Der CEO von JP Morgan ist besorgt über die sehr gewalttätigen Kräfte, die die Märkte erschüttern werden
Angesichts eines allgemein optimistischen Konsenses für 2024 zeigte sich Jamie Dimon, CEO von JPMorgan Chase, am Mittwoch vorsichtig und wies auf eine Reihe finanzieller und geopolitischer Risiken hin, die sich in den nächsten zwei Jahren erheblich auf die US-Wirtschaft auswirken könnten.

„Es gibt all diese sehr gewalttätigen Kräfte, die in 24 und 25 Jahren auf uns einwirken werden“, sagte Dimon in einem Interview mit CNBC am Rande des Weltwirtschaftsforums in Davos.

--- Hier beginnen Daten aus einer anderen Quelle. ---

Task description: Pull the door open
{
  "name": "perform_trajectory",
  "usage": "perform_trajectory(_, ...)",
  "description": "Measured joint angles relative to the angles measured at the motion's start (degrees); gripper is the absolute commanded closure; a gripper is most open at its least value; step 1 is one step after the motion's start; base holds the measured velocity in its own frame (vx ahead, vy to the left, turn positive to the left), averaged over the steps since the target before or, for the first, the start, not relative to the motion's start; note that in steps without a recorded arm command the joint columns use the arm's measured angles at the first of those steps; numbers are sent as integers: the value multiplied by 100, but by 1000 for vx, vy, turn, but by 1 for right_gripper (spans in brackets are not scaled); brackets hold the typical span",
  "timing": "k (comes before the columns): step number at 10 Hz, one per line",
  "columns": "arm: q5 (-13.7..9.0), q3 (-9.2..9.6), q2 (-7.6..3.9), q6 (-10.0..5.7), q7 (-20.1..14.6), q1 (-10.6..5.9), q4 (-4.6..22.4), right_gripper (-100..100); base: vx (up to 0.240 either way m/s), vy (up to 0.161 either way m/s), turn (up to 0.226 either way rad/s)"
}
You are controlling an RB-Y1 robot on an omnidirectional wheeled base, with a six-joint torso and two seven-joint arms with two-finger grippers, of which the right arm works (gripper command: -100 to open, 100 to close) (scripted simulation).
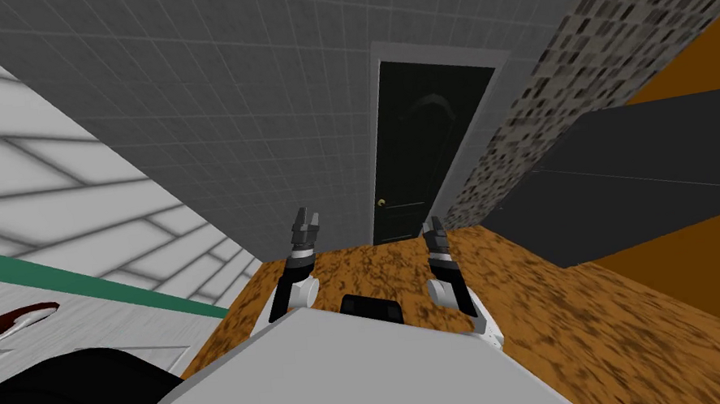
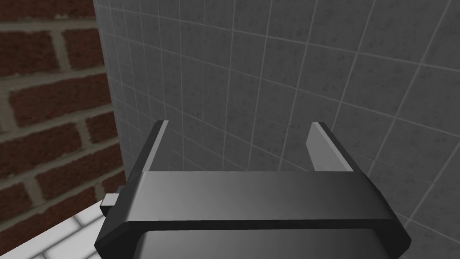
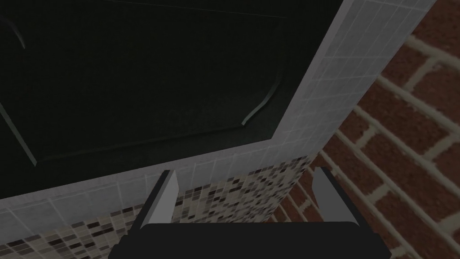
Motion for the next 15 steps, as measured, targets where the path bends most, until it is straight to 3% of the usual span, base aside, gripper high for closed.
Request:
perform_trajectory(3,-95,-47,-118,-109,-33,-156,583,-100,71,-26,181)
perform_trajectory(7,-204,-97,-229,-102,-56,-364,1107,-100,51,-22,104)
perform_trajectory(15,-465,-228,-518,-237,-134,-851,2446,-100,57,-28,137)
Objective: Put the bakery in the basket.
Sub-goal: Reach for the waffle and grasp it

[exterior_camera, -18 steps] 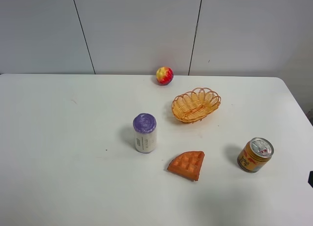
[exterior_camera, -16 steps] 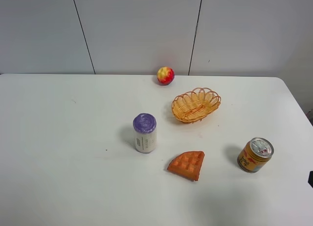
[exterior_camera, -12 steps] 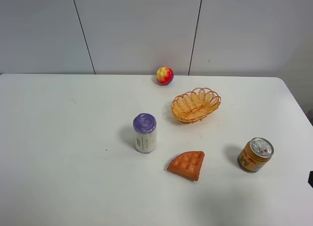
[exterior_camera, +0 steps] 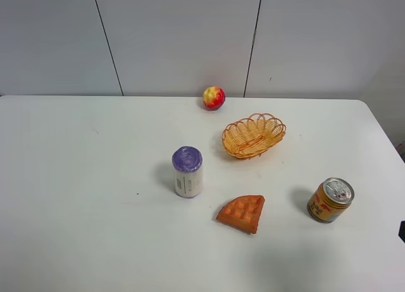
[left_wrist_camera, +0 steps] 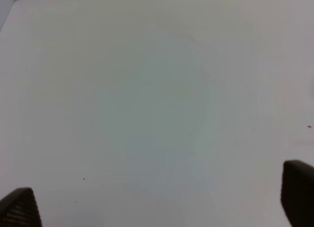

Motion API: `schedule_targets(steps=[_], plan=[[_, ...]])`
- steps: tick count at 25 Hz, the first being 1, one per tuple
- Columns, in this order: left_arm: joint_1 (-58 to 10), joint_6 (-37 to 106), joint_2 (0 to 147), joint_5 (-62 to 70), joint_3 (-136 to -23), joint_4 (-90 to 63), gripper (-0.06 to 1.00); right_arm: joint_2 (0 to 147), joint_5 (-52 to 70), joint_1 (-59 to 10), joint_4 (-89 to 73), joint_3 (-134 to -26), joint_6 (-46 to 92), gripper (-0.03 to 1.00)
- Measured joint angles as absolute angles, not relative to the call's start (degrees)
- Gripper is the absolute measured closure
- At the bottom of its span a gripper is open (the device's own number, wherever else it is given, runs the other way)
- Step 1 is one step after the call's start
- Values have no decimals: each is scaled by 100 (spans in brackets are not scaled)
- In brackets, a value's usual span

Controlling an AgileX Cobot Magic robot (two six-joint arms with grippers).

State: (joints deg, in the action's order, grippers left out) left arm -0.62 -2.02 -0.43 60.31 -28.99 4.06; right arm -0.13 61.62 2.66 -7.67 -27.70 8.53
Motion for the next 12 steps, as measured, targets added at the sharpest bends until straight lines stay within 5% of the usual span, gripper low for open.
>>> schedule_targets(steps=[7, 12], plan=[[-62, -202, -43, 6031, -2899, 406, -5, 150, 6168, 167, -1120, -2776, 892, -2], [-62, -202, -43, 6031, -2899, 406, -5, 1759, 5997, -349, -1614, -2817, 1204, -2]])
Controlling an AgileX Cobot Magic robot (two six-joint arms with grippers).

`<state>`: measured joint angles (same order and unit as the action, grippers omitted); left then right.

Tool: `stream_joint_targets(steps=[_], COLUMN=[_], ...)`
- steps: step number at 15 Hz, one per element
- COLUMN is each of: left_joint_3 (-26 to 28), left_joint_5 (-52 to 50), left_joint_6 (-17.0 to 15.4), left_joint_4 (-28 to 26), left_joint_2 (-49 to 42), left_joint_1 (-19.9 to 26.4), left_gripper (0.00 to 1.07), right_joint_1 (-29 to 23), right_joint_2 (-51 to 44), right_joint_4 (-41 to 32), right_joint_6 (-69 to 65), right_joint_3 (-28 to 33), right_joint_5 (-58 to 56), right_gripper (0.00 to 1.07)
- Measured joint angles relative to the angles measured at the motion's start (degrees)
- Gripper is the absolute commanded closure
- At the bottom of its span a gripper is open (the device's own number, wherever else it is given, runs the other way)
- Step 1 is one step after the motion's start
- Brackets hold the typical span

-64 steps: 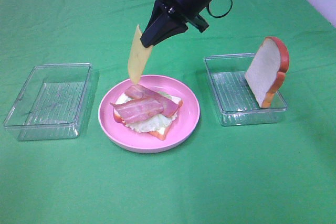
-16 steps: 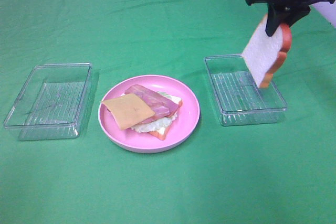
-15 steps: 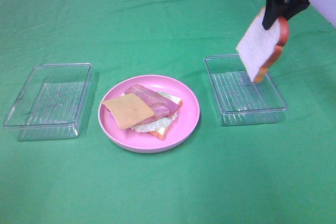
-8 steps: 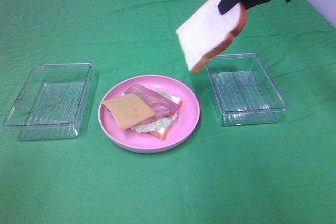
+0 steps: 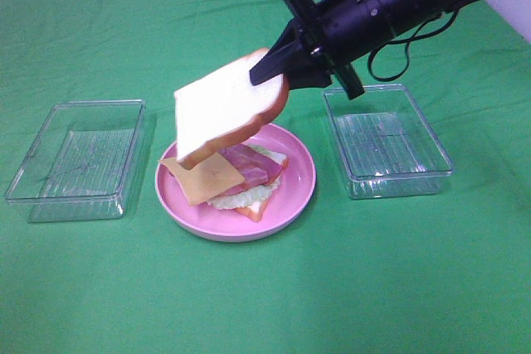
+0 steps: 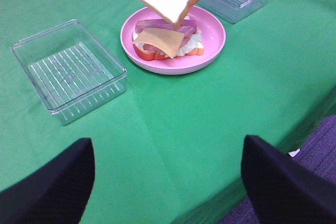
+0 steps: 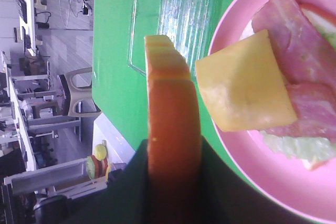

Konkret verwies er auf „die Ukraine, den Krieg in Israel [und] im Roten Meer und die quantitativen Straffungen, von denen ich mich immer noch frage, ob wir genau verstehen, wie sie funktionieren.“

Laut Herrn Dimon hat der relativ dynamische Aktienmarkt in den letzten Monaten, bei dem der S&P 500-Index im vergangenen Jahr um etwa 20 % gestiegen ist, die Anleger vor den potenziellen Risiken fürchten lassen.

„Ich halte es für einen Fehler zu glauben, dass alles in Ordnung ist“, sagte Damon und erklärte: „Wenn die Aktienmärkte steigen, ist es wie eine kleine Dosis Schmerzmittel, die uns ein gutes Gefühl gibt.“

Er wies jedoch darauf hin, dass dieser Anstieg der Märkte auf fiskalische Anreize und eine große Liquiditätsverzerrung zurückzuführen sei und bereits darauf hindeutet, dass mit Schwierigkeiten zu rechnen sei.